My backyard.
I don’t believe in having idols.
Taking inspiration from people we admire is great. But seeing someone as God-like or more than human seems creepy to me.
That said, one of the people I look up to most is Derek Sivers.
His book Anything You Want is the reason I wanted to start my own business. He’s given several TED Talks. And last month, I interviewed him for my book on creating.
I’d like to share an answer of his and how it inspired my newest creative endeavor.
Dill:
“Why is absolute control over what you create so important to you? Self-publishing (and printing) your books, coding your website in HTML, building things with your hands, etc.”
Derek:
“I hate bloat. It feels like pollution.
Quick-publish tools are filled with bloat because they have to cover every scenario.
Install WordPress and publish the word “Hello!”, and you’ve installed 884 PHP files, 602 Javascript files, 19 database tables, and hundreds of thousands of lines of code that are filled with bugs and security holes.
Or just type “<html><h1>Hello!</h1></html>” and save it as index.html, uploaded to a simple Linux server, and voilà. You now have a website with only one file and one line of code. No security holes. No problem to maintain it.
I hate dependencies. I have no subscriptions. Well-meaning companies say, “Oh don’t you worry about that, we’ll take care of it for you for only $10/month!” I think long-term so $10/month is $6000. And now you’re dependent on this company. If they raise their rates or go out of business, you’re screwed because you made yourself dependent on them.
So for each of these situations, I’d rather avoid the bloat, save the $6000, be un-dependent on any company, and just figure out how to do it myself.

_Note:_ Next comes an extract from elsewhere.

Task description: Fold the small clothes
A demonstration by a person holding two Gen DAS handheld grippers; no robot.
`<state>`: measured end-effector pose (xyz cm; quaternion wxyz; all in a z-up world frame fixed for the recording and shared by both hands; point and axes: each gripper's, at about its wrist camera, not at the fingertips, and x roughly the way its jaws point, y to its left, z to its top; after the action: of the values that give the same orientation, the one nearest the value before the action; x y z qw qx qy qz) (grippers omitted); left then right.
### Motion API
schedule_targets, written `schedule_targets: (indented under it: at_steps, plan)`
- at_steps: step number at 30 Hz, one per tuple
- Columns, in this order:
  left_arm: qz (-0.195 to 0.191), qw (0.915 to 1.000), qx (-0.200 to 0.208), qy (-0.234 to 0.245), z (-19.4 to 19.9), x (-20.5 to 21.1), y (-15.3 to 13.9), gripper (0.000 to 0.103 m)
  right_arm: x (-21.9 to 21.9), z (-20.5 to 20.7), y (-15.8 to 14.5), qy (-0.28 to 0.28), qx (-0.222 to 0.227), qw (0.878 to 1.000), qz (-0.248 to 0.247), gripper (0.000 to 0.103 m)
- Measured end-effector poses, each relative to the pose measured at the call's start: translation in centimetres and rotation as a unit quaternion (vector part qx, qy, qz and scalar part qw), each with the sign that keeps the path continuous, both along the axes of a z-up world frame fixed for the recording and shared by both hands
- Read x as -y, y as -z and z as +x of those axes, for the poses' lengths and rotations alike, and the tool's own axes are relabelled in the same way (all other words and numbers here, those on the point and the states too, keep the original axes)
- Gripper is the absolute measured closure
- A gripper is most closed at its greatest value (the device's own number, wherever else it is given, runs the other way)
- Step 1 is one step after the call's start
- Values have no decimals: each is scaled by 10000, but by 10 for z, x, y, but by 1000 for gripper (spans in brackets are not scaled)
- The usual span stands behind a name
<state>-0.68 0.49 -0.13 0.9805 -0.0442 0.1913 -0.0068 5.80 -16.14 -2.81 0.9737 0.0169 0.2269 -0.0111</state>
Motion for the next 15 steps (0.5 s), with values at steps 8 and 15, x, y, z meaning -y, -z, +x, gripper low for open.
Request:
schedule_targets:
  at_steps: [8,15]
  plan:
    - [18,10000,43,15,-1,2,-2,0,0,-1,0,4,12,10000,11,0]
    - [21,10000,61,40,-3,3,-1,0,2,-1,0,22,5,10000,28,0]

That said, for the book publishing, I just wanted the highest possible quality, and I wanted to keep the rights so that I could do whatever I want with the books in the future. I could license them, translate them, rename them, give them away for free, or whatever I want. When you sign your rights away to a publishing company, the copyright is no longer yours to do what you want with.”

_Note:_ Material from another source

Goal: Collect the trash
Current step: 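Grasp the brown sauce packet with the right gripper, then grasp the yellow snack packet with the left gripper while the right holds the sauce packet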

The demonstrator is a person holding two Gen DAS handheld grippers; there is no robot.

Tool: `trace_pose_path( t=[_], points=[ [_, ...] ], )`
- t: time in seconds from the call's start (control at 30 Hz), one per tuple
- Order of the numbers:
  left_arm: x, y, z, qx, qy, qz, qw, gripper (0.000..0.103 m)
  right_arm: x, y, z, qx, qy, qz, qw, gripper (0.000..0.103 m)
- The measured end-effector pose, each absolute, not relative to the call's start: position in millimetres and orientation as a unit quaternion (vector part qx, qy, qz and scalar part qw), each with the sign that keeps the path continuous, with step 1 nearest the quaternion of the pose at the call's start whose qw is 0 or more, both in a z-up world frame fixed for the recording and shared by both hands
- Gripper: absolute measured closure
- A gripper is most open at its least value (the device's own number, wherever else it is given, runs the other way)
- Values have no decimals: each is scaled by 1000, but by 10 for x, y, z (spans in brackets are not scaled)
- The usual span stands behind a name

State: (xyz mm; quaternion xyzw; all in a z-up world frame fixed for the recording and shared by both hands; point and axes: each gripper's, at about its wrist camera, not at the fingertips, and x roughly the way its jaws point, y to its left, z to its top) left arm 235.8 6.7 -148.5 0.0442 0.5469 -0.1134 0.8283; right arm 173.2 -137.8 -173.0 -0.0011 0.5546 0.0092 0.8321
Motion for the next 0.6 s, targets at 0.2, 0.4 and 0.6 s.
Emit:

My first thought was, Shit, I use WordPress for my blog. Am I a loser?
While I might in fact be, I got an idea. In the next year, I’m going to transfer this blog over to a website that I code entirely by myself.

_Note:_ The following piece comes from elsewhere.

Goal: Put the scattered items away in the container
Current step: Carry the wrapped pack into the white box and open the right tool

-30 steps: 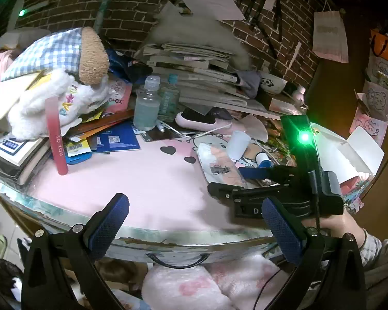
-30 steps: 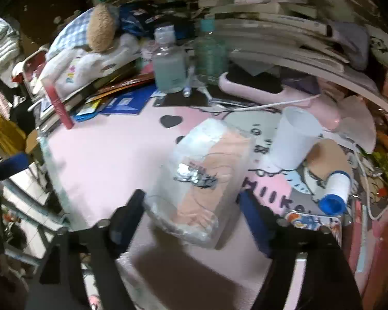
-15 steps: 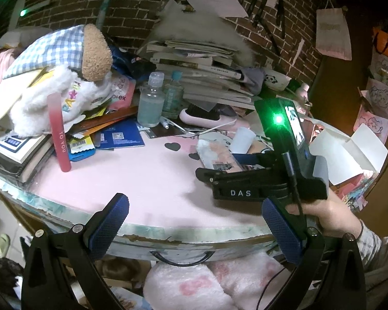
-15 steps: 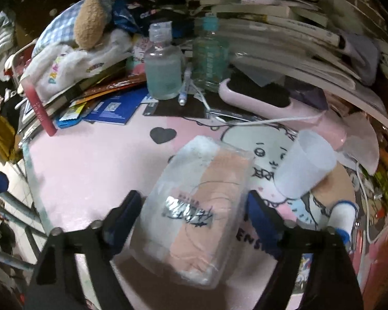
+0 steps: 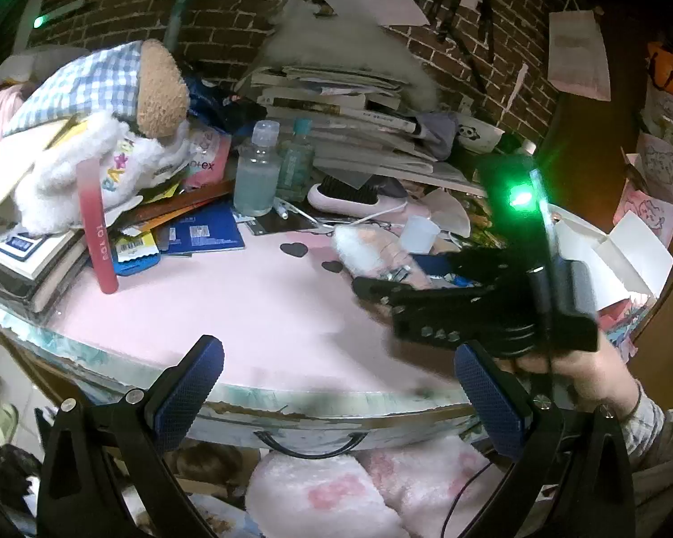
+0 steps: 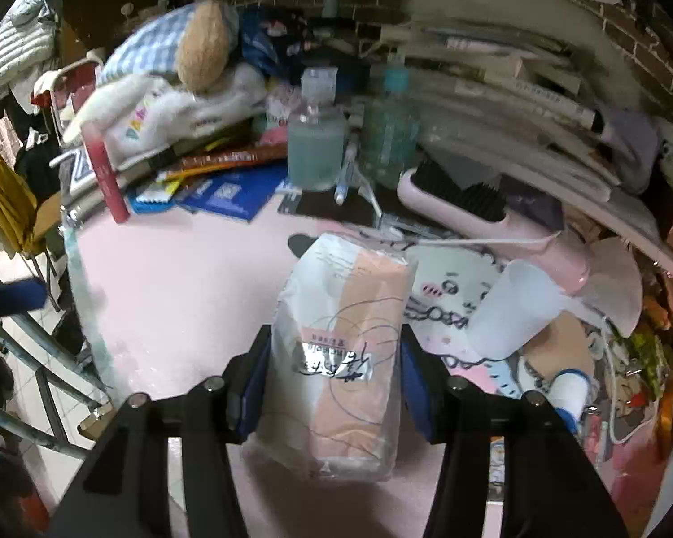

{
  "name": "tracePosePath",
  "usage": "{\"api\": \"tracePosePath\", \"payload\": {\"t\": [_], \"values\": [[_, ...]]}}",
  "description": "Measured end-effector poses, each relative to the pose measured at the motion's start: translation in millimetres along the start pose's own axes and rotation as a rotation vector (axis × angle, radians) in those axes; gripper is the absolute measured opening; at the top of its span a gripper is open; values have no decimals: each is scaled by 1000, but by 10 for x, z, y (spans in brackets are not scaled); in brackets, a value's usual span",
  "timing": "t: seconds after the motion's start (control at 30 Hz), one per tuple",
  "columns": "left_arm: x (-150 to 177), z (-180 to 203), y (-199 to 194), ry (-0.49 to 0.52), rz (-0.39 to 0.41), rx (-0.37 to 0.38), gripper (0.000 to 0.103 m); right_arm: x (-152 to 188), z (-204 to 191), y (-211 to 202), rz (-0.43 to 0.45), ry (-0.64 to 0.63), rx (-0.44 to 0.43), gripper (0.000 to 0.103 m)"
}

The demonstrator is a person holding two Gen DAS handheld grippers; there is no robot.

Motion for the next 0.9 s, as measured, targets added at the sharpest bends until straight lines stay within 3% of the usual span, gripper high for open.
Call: {"api": "tracePosePath", "payload": {"t": [0.23,0.4,0.6,0.8,0.9], "values": [[-22,44,80,1,-11,15,103,-95,10,-513,17,-76,-57,49],[-58,144,139,22,-17,52,103,-126,294,-1000,9,-46,-105,49],[-117,363,227,62,-26,112,103,-73,772,-1664,6,-22,8,49],[-182,647,307,98,-25,200,103,87,1393,-2109,-54,67,177,49],[-216,779,344,116,-27,235,103,236,1692,-2219,-124,118,244,49]]}}
Point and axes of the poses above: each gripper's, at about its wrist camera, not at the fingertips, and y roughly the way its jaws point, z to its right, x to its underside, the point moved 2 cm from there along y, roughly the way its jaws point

I’ve tried my hand at learning to code before. I got the fundamentals of HTML and CSS down. But I’ve always stopped short because I never really had anything to work on. There are only so many sample cat websites I can make until I get bored.
WordPress is easy and convenient. I don’t mind that. But creating my own site from scratch just sounds fun. I can already feel my future headaches as I try to learn Python or Javascript.
This won’t happen this month. It’ll be a slow and steady process. And I’m excited.